Intriguingly, the exhibition also presents archival materials related to the major Japanese contemporary art shows staged internationally from the 1950s to the present, providing original archival material such as installation photographs and exhibition reviews. This shows how the organisers and curators of Stars endeavoured to express the concept of “Japan”, and how such attempts were received (some critiques suggest it was far from plain sailing) in the process of unravelling the history of Japanese contemporary art’s acceptance in the wider world. As such, for aficionados and amateurs alike, we learn what distinguishes each artist’s approach.

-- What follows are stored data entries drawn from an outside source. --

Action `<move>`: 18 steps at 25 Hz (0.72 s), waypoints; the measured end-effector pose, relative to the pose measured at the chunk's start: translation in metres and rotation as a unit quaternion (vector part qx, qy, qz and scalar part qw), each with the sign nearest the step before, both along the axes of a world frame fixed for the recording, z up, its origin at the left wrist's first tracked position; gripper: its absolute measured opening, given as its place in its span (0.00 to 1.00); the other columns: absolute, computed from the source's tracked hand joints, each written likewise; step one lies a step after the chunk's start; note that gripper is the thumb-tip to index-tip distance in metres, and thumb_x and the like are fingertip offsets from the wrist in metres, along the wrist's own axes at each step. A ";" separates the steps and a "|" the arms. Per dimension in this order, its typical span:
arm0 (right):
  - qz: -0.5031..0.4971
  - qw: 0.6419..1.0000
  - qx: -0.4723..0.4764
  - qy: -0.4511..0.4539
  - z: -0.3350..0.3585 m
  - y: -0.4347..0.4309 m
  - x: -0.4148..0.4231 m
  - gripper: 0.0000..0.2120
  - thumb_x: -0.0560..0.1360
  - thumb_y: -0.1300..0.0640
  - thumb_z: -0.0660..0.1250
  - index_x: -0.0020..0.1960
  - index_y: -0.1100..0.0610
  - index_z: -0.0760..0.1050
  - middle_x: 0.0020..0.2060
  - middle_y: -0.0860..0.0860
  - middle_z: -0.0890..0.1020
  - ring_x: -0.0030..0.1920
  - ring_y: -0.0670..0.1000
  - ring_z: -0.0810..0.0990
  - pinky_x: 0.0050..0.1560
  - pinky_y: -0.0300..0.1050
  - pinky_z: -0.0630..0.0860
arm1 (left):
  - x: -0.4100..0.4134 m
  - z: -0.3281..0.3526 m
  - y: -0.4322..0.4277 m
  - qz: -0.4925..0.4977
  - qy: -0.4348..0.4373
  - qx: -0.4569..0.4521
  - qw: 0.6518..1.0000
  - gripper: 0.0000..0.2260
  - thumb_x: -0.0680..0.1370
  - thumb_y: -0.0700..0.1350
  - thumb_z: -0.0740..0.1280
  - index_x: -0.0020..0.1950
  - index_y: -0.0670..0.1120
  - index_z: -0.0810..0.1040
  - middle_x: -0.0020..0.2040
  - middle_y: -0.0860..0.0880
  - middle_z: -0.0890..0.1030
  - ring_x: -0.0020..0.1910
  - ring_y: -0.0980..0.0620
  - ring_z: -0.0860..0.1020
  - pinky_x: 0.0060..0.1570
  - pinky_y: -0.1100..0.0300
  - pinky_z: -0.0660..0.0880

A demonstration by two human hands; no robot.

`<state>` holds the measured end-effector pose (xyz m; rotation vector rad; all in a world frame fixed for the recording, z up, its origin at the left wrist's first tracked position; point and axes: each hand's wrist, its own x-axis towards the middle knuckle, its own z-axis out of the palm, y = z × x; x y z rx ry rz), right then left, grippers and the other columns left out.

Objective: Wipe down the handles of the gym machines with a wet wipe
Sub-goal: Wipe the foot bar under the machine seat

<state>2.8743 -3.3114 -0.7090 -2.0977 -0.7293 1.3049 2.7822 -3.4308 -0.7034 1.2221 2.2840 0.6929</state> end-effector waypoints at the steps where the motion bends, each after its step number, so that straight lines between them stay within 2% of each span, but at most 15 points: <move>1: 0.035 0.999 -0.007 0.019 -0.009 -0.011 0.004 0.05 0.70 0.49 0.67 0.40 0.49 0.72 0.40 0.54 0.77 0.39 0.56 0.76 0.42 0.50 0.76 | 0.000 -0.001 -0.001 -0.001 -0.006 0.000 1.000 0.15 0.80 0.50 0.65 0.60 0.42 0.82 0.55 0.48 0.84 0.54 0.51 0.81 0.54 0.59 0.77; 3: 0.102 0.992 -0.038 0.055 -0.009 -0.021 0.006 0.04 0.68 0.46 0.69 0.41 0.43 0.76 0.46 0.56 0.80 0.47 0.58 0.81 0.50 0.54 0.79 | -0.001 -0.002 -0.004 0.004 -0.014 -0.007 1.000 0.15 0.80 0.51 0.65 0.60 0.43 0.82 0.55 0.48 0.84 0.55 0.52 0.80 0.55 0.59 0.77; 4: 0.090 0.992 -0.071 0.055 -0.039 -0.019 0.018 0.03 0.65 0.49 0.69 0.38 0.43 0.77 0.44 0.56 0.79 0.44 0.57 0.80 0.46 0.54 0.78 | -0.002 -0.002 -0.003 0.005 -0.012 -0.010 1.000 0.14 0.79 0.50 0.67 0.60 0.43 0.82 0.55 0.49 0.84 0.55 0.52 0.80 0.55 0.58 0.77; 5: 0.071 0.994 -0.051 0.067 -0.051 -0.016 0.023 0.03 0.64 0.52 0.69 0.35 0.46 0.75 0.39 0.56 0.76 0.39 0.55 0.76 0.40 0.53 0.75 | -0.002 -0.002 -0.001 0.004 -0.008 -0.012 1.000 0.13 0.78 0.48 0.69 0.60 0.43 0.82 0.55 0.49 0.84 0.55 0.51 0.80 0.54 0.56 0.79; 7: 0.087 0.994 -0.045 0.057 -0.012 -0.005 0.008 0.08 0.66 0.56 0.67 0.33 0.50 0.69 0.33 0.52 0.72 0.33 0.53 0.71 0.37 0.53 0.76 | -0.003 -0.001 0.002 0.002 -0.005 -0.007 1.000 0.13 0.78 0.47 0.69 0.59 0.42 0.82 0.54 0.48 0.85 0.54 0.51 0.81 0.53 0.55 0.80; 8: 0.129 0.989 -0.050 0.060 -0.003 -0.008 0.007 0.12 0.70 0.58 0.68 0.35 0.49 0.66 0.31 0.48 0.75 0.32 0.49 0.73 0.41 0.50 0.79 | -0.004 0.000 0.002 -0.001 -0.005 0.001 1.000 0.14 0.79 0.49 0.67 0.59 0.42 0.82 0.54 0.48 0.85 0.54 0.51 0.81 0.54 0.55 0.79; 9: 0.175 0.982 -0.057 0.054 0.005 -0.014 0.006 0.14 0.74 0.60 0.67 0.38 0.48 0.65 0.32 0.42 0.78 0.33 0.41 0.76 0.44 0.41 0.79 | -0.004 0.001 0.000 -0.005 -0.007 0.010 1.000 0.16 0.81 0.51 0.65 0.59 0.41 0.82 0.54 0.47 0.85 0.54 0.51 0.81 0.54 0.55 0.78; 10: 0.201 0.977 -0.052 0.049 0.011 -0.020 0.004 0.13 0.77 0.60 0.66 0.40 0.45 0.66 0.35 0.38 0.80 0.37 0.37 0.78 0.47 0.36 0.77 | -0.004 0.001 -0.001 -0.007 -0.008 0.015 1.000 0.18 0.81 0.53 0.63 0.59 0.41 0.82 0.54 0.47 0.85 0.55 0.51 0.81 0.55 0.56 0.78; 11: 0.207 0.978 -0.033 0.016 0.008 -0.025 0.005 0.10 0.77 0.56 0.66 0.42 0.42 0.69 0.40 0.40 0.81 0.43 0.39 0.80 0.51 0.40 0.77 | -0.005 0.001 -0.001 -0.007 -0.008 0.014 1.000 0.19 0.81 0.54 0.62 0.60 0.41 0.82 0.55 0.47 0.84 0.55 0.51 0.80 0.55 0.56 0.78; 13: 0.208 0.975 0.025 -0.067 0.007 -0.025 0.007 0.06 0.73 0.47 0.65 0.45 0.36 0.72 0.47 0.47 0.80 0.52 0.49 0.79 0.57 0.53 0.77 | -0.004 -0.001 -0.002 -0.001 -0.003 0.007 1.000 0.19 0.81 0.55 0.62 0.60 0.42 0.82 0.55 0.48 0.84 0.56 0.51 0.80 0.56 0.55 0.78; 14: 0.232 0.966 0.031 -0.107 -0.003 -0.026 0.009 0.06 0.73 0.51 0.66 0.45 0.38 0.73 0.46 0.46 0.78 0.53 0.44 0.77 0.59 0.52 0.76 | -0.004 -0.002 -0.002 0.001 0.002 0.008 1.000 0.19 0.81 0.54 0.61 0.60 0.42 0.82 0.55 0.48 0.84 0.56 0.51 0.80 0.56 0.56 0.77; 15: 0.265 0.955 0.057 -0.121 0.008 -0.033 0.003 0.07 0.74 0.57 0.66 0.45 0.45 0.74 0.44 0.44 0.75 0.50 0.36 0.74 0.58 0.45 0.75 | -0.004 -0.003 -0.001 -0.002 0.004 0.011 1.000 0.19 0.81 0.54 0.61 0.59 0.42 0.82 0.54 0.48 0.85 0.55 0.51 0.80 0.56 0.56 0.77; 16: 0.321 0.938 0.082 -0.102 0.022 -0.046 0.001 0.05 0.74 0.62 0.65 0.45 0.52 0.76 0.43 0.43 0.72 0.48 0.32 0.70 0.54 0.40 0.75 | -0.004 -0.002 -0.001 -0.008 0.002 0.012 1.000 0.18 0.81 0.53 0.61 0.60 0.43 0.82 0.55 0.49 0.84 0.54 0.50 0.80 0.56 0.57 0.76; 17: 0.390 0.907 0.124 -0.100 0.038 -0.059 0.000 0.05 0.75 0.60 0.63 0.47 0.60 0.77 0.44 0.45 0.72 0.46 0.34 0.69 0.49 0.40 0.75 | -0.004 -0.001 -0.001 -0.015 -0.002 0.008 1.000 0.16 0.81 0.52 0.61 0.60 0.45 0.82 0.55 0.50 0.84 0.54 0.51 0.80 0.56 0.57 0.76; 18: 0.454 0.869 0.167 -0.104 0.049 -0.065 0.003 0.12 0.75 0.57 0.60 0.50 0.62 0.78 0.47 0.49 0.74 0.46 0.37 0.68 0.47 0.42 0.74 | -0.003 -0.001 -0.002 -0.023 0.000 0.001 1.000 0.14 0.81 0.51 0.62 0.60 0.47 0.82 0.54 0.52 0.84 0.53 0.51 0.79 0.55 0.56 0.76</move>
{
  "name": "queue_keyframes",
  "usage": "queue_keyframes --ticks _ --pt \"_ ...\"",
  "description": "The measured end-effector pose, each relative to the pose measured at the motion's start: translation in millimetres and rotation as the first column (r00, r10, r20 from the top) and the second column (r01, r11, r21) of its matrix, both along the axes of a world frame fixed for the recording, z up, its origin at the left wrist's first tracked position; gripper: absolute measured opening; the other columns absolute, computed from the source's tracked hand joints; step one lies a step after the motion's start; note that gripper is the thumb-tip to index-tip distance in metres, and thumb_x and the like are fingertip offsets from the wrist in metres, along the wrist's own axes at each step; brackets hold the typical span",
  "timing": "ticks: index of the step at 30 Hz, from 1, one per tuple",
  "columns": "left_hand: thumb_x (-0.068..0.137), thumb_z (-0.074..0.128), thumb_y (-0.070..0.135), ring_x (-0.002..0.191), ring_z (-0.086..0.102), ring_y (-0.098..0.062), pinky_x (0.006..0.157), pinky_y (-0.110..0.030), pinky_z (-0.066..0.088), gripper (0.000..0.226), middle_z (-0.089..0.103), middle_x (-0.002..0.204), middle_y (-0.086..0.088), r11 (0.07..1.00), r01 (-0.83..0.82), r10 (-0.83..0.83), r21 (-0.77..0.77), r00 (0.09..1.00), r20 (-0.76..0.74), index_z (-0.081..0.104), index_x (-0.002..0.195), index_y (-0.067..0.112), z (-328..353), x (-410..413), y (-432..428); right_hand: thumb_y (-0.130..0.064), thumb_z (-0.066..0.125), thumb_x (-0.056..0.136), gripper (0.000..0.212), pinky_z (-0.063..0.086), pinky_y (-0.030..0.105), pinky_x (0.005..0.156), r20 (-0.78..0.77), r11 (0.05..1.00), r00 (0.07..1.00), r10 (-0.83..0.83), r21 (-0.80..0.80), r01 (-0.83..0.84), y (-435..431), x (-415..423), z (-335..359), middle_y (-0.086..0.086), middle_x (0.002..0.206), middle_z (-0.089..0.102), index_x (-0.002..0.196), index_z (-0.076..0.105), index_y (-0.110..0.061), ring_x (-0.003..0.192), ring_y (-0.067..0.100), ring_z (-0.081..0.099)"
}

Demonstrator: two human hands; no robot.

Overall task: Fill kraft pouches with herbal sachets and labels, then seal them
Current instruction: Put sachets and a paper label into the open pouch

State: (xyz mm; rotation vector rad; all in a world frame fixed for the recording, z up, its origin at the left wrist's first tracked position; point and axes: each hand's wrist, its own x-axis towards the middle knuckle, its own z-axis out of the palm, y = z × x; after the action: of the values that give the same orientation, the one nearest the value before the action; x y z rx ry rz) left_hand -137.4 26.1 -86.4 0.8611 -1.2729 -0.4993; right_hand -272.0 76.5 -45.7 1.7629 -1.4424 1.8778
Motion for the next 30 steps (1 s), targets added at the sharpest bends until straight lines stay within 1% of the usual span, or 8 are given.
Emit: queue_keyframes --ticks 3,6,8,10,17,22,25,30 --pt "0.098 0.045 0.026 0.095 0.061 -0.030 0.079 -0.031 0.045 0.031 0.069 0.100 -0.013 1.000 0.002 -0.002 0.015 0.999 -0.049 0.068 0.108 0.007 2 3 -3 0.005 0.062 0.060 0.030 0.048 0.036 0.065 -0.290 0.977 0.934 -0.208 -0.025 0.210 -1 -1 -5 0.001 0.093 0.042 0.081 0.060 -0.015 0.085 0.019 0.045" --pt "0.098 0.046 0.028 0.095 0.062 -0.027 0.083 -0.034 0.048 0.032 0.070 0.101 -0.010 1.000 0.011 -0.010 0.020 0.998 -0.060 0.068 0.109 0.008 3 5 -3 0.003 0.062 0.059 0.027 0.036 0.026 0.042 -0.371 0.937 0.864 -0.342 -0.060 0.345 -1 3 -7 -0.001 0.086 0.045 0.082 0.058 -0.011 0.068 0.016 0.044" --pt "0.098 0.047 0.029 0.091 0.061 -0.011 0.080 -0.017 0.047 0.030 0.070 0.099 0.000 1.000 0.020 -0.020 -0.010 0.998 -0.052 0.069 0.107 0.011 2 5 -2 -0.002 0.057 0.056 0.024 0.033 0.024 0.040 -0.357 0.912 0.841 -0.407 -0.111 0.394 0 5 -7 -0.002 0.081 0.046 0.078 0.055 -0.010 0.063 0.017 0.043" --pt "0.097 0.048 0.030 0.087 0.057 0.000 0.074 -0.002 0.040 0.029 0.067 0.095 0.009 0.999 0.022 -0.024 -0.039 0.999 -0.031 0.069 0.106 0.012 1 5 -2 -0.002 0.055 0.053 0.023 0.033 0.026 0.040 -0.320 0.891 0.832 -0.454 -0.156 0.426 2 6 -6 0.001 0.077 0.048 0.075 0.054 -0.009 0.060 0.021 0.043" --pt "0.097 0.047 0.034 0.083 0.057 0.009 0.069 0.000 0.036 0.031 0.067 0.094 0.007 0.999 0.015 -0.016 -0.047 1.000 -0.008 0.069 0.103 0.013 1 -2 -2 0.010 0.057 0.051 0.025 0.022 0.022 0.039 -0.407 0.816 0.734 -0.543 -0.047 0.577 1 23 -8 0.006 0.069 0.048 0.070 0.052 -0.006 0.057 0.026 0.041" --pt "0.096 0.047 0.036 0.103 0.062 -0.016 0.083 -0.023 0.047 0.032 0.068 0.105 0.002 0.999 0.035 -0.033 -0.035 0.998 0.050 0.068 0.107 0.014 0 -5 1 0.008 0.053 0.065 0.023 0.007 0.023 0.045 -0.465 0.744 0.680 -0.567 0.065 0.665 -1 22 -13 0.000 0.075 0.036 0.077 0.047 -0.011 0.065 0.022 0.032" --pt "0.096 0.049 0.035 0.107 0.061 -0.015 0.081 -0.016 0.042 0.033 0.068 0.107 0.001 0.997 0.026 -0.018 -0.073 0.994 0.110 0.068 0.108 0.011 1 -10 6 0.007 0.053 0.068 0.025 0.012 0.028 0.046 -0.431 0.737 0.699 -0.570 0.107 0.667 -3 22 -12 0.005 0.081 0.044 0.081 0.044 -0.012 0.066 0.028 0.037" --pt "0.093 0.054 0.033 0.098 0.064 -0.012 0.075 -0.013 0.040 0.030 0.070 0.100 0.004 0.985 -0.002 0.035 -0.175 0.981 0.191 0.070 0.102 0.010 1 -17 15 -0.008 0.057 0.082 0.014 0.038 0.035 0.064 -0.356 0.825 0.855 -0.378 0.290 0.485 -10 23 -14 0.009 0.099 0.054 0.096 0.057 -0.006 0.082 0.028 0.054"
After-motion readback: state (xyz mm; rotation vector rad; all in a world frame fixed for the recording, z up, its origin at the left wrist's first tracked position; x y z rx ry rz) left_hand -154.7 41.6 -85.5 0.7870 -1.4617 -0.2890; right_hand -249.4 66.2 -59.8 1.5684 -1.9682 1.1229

Takashi Murakami, Miss Ko²; 1996–2011; lacquer paint on plastics, fibreglass and iron with corian base, 181 x 61 x 102.5cm.
Murakami’s “Superflat” theory reimagines the sources of traditional Japanese painting and contemporary art through the visual logic of anime and manga. With its richly colorful ornamentation, peculiar deformations, and highly playful imagery, his work expresses a spirit that has pulsed beneath the surface of Japanese culture since the “eccentric” painters of the Edo era through to the contemporary. Murakami’s Cherry Blossoms Fujiyama Japan (2020), created especially for Stars, is a playful work that ironically depicts painting as a tourist attraction.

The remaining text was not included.